Virginia Tilley ha mostrato come l’Onu abbia provato a muovere passi in questa direzione, con la risoluzione 181 del 1997, che aveva l’intenzione di creare uno Stato palestinese nei territori occupati, ma questo ha dato origine ad un paradosso, perché la Palestina può essere sostenibile solo con confini aperti, che permettano scambi tra Israele e Palestina, ma “Israele – continua Tilley – vuole confini chiusi e un controllo della politica che ricalca il Bandustan”, il modello di segregazione razziale che veniva usato in Sudafrica, con zone dichiarate autogovernate, ma di fatto dipendenti dal governo centrale.

Per questo, secondo la professoressa statunitense, “non ha più senso il paradigma dell’occupazione per parlare della questione israelo-palestinese, ma bisogna utilizzare quello dell’apartheid”, che lei studia dal 2009. Serve innanzi tutto una legislazione a livello internazionale dell’apartheid, che permetta di fermare quello che sta succedendo in Israele.

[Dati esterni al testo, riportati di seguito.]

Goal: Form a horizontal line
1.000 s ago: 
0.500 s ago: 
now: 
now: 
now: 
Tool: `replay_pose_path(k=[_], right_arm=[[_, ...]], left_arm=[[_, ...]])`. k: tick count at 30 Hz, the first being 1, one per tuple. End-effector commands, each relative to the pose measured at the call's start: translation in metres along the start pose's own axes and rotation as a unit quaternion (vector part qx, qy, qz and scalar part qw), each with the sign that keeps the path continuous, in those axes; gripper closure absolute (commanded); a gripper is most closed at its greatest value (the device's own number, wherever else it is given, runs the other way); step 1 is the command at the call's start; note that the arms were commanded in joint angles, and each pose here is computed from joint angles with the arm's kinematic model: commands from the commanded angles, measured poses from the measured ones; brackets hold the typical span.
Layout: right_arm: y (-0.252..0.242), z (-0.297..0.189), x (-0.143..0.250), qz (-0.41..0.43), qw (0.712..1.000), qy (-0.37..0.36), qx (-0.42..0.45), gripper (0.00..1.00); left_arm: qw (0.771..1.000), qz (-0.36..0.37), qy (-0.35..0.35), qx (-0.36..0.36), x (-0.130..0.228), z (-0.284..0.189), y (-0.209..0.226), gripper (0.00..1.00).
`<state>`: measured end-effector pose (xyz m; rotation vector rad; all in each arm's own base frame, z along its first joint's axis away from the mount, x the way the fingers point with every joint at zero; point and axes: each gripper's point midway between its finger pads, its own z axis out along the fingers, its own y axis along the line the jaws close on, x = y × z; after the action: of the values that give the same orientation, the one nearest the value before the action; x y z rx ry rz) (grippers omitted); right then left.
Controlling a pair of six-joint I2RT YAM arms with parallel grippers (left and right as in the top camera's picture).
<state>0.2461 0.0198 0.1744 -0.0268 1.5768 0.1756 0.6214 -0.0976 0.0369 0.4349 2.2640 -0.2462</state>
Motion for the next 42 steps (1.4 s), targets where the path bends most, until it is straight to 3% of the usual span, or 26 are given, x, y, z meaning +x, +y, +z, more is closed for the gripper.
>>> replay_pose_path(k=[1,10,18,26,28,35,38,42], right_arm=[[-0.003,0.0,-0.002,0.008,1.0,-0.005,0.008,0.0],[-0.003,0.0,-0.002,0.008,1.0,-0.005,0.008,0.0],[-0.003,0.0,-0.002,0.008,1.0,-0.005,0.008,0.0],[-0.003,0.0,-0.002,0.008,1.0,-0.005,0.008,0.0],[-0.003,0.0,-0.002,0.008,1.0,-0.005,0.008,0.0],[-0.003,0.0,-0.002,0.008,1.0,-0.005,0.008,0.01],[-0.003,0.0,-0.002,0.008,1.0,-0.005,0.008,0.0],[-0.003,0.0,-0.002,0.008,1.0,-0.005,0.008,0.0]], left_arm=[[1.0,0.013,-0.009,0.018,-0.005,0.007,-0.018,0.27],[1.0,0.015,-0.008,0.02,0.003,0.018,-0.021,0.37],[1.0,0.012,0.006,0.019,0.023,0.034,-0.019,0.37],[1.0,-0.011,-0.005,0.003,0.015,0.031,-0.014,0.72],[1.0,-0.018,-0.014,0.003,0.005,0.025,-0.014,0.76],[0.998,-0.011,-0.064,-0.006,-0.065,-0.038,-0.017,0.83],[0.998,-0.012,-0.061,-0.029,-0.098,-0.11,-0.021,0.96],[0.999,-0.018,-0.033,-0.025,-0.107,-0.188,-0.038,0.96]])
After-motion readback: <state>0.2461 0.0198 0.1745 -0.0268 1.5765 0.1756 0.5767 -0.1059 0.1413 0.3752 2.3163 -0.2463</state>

Oggi le leggi israeliane assicurano la maggioranza ebraica e il dominio nazionale sui palestinesi, dichiarando esplicitamente che lo Stato è ebraico e non concedendo ai palestinesi all’interno del loro territorio i diritti umani e politici fondamentali.

“Cambiando il paradigma si cambia la prospettiva della questione”, ha detto infine Virginia Tilley, e si può affermare che il conflitto è iniziato nel 1917, con la dichiarazione Balfour. Israele è l’unica struttura statale che opera nella zona e deve democratizzarsi, i soggetti da considerare nella questione non sono più due Stati separati, ma uno solo, Israele, che governa una popolazione palestinese apolide. “L’origine del problema dunque – conclude Tilley – è prettamente giuridica e riguarda la legge e la dottrina israeliana, come entità statale ebraica, che favorisce una forma di apartheid”. Il diritto palestinese all’autodeterminazione può essere soddisfatto solo unificando la Palestina mandataria e Israele deve accettare gli oneri della sovranità e garantire diritti a tutti i cittadini.

A concludere l’evento il professore di diritto civile dell’Università di Torino, Ugo Mattei, secondo cui bisogna lottare affinché ci sia questo cambio di paradigma: “Deve nascere nel dibattito politico israeliano un movimento in grado di evidenziare che si tratta di una questione di apartheid”.